Your goal: Find all lines below containing the string "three" and return them.

Input records:
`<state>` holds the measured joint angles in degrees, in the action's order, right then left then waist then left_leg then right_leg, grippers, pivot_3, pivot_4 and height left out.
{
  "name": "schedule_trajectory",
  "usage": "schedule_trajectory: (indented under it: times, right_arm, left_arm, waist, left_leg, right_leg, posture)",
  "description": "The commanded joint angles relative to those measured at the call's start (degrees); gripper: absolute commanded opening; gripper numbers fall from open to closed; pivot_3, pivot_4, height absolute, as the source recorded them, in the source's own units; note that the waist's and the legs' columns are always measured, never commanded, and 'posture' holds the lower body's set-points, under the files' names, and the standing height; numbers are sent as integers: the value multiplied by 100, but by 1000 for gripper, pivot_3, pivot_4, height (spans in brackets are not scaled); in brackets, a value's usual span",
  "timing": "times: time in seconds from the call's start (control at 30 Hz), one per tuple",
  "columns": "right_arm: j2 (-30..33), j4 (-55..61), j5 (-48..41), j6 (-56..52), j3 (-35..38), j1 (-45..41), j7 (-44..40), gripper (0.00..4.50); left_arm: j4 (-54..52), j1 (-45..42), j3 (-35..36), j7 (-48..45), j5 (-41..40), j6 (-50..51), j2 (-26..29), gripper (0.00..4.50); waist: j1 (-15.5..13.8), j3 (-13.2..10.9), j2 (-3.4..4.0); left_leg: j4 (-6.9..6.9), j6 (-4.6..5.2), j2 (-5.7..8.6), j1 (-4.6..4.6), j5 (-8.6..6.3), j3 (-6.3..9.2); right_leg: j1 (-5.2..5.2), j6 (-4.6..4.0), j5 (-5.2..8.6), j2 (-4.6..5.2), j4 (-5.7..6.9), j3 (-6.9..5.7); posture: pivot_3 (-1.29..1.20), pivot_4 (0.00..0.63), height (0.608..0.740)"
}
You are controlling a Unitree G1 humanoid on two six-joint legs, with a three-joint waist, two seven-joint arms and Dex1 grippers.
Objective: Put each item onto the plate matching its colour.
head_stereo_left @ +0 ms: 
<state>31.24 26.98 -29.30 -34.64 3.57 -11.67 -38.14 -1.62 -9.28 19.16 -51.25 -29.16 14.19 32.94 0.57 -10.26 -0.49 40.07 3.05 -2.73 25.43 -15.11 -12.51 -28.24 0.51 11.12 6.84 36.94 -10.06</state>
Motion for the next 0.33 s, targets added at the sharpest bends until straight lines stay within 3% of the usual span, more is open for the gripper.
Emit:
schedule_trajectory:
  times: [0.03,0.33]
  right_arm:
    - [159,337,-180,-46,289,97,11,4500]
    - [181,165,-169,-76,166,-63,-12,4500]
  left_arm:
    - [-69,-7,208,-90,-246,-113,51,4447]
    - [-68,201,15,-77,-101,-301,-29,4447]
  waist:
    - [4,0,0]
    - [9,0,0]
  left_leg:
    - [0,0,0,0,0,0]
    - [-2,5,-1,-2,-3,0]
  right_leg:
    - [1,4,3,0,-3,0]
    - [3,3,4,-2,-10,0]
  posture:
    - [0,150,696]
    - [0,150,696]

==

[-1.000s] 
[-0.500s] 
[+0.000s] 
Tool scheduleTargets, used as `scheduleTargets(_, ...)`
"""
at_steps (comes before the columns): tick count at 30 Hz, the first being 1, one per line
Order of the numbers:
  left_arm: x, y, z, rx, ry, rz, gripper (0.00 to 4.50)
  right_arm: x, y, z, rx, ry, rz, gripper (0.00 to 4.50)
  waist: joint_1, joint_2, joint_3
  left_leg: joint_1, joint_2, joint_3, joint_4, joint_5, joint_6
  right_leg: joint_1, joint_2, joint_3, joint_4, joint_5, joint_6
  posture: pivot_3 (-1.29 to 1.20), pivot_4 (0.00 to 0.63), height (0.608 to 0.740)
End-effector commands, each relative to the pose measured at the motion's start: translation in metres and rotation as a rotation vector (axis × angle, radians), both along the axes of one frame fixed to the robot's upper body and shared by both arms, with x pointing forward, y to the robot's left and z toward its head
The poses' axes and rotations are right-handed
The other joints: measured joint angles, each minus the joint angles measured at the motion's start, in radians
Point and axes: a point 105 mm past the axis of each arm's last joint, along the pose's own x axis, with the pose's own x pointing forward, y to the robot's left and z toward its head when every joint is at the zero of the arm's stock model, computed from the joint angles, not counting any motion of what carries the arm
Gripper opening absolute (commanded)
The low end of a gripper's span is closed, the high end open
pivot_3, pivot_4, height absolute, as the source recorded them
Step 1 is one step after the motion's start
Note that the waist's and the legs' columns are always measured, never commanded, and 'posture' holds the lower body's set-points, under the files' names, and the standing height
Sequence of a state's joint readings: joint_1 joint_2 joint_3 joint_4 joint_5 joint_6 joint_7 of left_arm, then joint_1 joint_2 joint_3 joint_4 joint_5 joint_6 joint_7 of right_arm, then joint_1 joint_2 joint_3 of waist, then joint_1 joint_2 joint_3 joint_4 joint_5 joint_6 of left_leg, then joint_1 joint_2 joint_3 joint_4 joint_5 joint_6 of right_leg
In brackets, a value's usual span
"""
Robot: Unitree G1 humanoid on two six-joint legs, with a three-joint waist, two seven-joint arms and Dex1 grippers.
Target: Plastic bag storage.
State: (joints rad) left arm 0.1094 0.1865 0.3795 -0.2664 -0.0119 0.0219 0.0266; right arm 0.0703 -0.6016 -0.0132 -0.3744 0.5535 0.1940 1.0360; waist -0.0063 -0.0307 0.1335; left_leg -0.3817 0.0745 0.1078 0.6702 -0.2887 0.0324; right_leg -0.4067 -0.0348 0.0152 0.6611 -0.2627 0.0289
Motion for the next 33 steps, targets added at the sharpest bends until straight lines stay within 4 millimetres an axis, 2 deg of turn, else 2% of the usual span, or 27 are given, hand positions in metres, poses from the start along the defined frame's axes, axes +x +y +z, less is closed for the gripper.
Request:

Task solution:
You are controlling a Unitree G1 humanoid on two six-joint legs, with a three-joint waist, two seven-joint arms and Dex1 grippers.
Robot: Unitree G1 humanoid on two six-joint legs, with a three-joint waist, two seven-joint arms and Dex1 grippers.

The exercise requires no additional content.